The cacophony has started once again.

And now it has stopped. Temporarily, ofcourse.

Vashkor hotath kore chup kore gechhe. He's a friend of mine. I met him through another friend of mine called Mashfiat. Eder duijon ke ami ekhono dekhini since they're both in Dhaka. It's funny how most of the people I have so much in common with, people I get along so well with don't live near me. Even my best friends live 2 hours away. In almost different cities.

Wonder how Mashfiat is doing. It's been quite a while we've chatted. I hope things are going well with him. I miss our old Msn addas. Orokom adda mara hoy na aar...anything from alien life force to music, to mythology to...capitalism to current events! I miss that guy. Maybe I should mail him. It's a bad habit of mine to think about people but not making the move to know let them know.

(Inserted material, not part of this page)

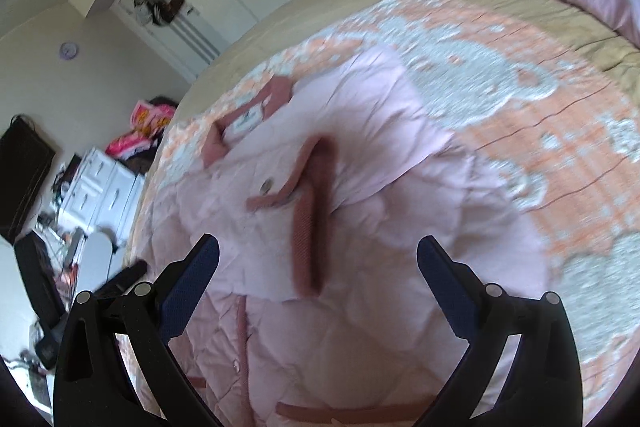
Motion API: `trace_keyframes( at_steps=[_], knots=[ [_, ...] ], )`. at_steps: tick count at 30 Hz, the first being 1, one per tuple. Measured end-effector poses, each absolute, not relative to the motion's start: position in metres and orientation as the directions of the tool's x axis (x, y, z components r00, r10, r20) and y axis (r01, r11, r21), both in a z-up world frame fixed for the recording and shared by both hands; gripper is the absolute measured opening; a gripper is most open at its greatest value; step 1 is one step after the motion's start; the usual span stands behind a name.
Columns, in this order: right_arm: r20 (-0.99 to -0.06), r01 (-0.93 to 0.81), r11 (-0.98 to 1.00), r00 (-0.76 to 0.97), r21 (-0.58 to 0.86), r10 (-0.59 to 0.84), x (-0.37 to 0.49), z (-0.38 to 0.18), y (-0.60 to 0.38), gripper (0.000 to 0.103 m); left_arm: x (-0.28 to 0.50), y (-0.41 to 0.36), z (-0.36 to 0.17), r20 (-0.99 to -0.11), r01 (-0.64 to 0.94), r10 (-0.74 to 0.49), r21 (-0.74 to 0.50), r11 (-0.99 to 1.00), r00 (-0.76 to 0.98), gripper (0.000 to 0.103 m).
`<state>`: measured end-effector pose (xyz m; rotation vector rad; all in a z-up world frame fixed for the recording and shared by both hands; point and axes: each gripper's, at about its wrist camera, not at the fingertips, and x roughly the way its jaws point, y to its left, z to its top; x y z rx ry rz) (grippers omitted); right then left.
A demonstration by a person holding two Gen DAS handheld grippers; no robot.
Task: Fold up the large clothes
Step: 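Grasp the folded sleeve's ribbed cuff with the right tool and reposition it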
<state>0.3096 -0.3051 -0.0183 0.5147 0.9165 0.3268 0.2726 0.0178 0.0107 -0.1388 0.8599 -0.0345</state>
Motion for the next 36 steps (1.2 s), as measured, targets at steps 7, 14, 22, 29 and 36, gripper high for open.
trace_keyframes(
  at_steps=[7, 14, 22, 29, 36],
  knots=[
    [-0.686, -0.07, 0.831, 0.529, 0.552, 0.5, 0.316, -0.039, -0.267, 0.099, 0.257, 0.085, 0.017, -0.729, -0.16, -0.02, -0.177, 0.971, 0.684, 0.094],
    [-0.67, -0.015, 0.783, 0.509, 0.621, 0.541, 0.329, -0.066, -0.259, 0.092, 0.245, 0.125, 0.007, -0.725, -0.229, -0.011, -0.232, 0.945, 0.689, 0.094],
    [-0.662, -0.142, 0.861, 0.583, 0.488, 0.471, 0.327, -0.042, -0.244, 0.022, 0.243, 0.142, -0.005, -0.724, -0.25, -0.032, -0.278, 0.927, 0.689, 0.094],
    [-0.532, -0.347, 0.872, 0.694, 0.344, 0.486, 0.343, 0.042, -0.229, 0.021, 0.253, 0.139, 0.0, -0.721, -0.239, -0.033, -0.273, 0.932, 0.693, 0.094],
    [-0.566, -0.337, 0.929, 0.741, 0.153, 0.362, 0.381, 0.047, -0.226, 0.02, 0.284, 0.129, 0.01, -0.73, -0.228, -0.021, -0.24, 0.944, 0.683, 0.094]
  ],
)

I haven't been in touch with my cousins back home for months, if not years. I still don't know how one of their daughter sounds like. She's almost 3 and I still don't know how she sounds like when she laughs. I don't know how they feel about that. Is she even aware of my existence? Maybe she is. Am the khalamoni who lives in Canada. Kinda like a mythical creature that can not be seen. I often talk/think about changing this kintu hoye othe nah. No wonder people think am aloof and distant sometimes. I give them a reason to think that way. Hmm


Quote of the day:

The real hell of life is that everyone has his reasons.